Work item: Leave every picture out, and write out the remaining entries exactly.

[Saved data entries]
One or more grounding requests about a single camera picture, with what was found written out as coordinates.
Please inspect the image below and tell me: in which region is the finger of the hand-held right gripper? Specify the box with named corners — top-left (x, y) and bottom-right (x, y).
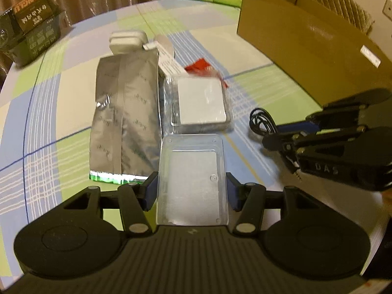
top-left (277, 104), bottom-right (368, 134)
top-left (262, 124), bottom-right (369, 166)

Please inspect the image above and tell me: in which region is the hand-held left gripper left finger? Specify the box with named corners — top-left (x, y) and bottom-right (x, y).
top-left (61, 171), bottom-right (160, 238)

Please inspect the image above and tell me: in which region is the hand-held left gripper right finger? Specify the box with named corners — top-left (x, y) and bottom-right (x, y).
top-left (226, 171), bottom-right (327, 238)

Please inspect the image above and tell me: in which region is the black audio cable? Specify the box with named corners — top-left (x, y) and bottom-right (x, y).
top-left (249, 108), bottom-right (304, 182)

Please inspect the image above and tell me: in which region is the brown cardboard box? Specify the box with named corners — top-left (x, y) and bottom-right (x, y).
top-left (236, 0), bottom-right (392, 111)

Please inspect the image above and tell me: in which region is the red snack packet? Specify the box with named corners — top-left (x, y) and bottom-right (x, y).
top-left (184, 58), bottom-right (229, 89)

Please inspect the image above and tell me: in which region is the white printed medicine box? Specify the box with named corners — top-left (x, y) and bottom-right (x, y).
top-left (158, 50), bottom-right (189, 82)

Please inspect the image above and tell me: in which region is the silver foil pouch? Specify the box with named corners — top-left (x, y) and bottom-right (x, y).
top-left (88, 52), bottom-right (163, 185)

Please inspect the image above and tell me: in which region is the white square box clear wrap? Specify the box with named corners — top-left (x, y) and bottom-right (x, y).
top-left (162, 73), bottom-right (235, 134)

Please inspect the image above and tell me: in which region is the checked tablecloth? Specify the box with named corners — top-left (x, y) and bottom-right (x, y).
top-left (0, 0), bottom-right (386, 245)

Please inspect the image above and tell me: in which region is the quilted chair back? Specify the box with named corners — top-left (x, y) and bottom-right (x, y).
top-left (294, 0), bottom-right (376, 34)

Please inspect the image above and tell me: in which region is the white plastic spoon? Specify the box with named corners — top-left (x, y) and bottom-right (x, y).
top-left (153, 35), bottom-right (176, 60)

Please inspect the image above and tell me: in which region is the white plug adapter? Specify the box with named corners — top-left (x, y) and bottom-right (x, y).
top-left (109, 31), bottom-right (148, 54)

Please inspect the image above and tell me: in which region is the dark green plastic basket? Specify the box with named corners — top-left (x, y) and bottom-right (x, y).
top-left (0, 6), bottom-right (72, 68)

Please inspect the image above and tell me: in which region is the dark box orange label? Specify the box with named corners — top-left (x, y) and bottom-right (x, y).
top-left (12, 0), bottom-right (59, 33)

Finished exercise:
One or more grounding requests about a single camera picture, with what was found written out as coordinates.
Please inspect the image below and tell me: in which region is the finger of the hand-held right gripper? Specify the box with named corners — top-left (x, y) and bottom-right (x, y).
top-left (277, 104), bottom-right (368, 134)
top-left (262, 124), bottom-right (369, 166)

Please inspect the image above and tell me: in which region is the hand-held left gripper left finger? Specify the box with named corners — top-left (x, y) and bottom-right (x, y).
top-left (61, 171), bottom-right (160, 238)

Please inspect the image above and tell me: in which region is the hand-held left gripper right finger? Specify the box with named corners — top-left (x, y) and bottom-right (x, y).
top-left (226, 171), bottom-right (327, 238)

Please inspect the image above and tell me: in which region is the black audio cable? Specify the box with named corners — top-left (x, y) and bottom-right (x, y).
top-left (249, 108), bottom-right (304, 182)

Please inspect the image above and tell me: in which region is the brown cardboard box? Specify the box with named corners — top-left (x, y) and bottom-right (x, y).
top-left (236, 0), bottom-right (392, 111)

Please inspect the image above and tell me: in which region is the red snack packet? Specify the box with named corners — top-left (x, y) and bottom-right (x, y).
top-left (184, 58), bottom-right (229, 89)

Please inspect the image above and tell me: in which region is the white printed medicine box? Specify the box with named corners — top-left (x, y) and bottom-right (x, y).
top-left (158, 50), bottom-right (189, 82)

Please inspect the image above and tell me: in which region is the silver foil pouch? Specify the box with named corners — top-left (x, y) and bottom-right (x, y).
top-left (88, 52), bottom-right (163, 185)

Please inspect the image above and tell me: in which region is the white square box clear wrap? Specify the box with named corners — top-left (x, y) and bottom-right (x, y).
top-left (162, 73), bottom-right (235, 134)

Please inspect the image above and tell me: in which region is the checked tablecloth? Specify the box with named corners — top-left (x, y) and bottom-right (x, y).
top-left (0, 0), bottom-right (386, 245)

Please inspect the image above and tell me: in which region is the quilted chair back? Specify the box with named corners — top-left (x, y) and bottom-right (x, y).
top-left (294, 0), bottom-right (376, 34)

Please inspect the image above and tell me: in which region is the white plastic spoon? Specify the box with named corners — top-left (x, y) and bottom-right (x, y).
top-left (153, 35), bottom-right (176, 60)

Please inspect the image above and tell me: in which region is the white plug adapter? Specify the box with named corners — top-left (x, y) and bottom-right (x, y).
top-left (109, 31), bottom-right (148, 54)

Please inspect the image above and tell me: in which region is the dark green plastic basket? Specify the box with named corners — top-left (x, y) and bottom-right (x, y).
top-left (0, 6), bottom-right (72, 68)

Please inspect the image above and tell me: in which region is the dark box orange label? Specify the box with named corners — top-left (x, y) and bottom-right (x, y).
top-left (12, 0), bottom-right (59, 33)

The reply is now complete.